▶ _WORK REQUIRED_
Write out word for word each line from the one containing "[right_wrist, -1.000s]" through the close of the listing, including both ends. Pictures do not belong in the copy.

▶ _SUPPLIED INFORMATION_
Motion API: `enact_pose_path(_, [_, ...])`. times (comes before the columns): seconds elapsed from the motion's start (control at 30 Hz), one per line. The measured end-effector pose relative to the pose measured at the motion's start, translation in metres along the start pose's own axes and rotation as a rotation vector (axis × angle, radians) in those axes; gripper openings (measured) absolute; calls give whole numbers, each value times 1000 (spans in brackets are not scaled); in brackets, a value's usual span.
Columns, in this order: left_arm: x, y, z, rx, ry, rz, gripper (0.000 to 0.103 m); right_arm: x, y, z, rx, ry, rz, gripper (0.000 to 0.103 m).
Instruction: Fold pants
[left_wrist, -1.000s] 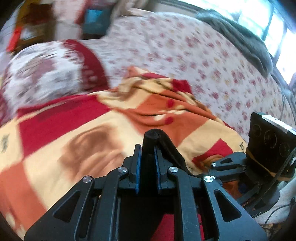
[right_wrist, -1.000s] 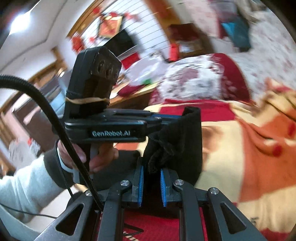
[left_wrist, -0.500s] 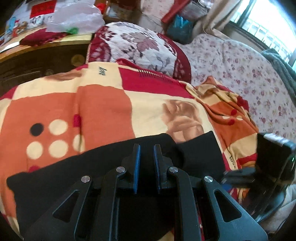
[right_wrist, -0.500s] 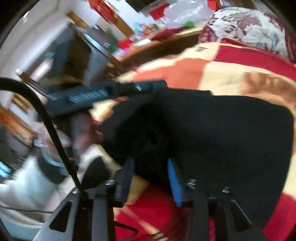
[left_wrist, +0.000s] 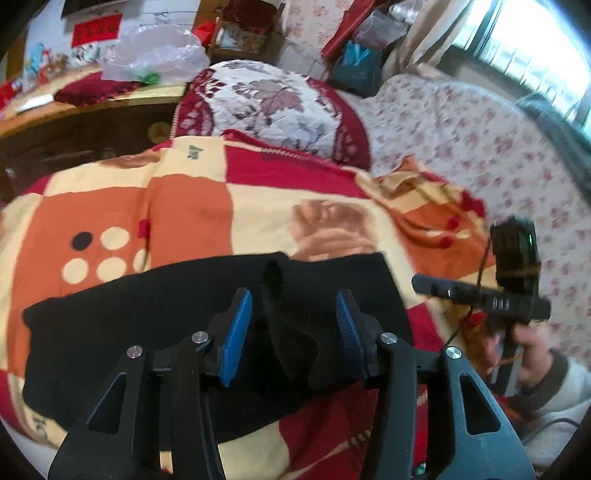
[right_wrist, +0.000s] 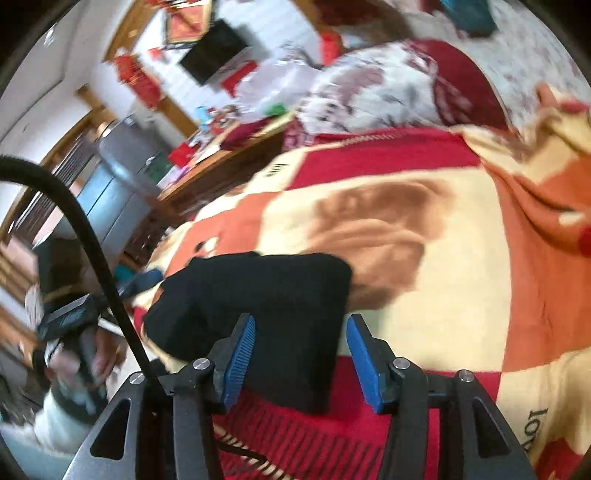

▶ _ANSWER TO THIS PROBLEM_
[right_wrist, -1.000s] 
[left_wrist, -0.500s] 
[right_wrist, -0.500s] 
[left_wrist, +0.000s] 
[right_wrist, +0.000s] 

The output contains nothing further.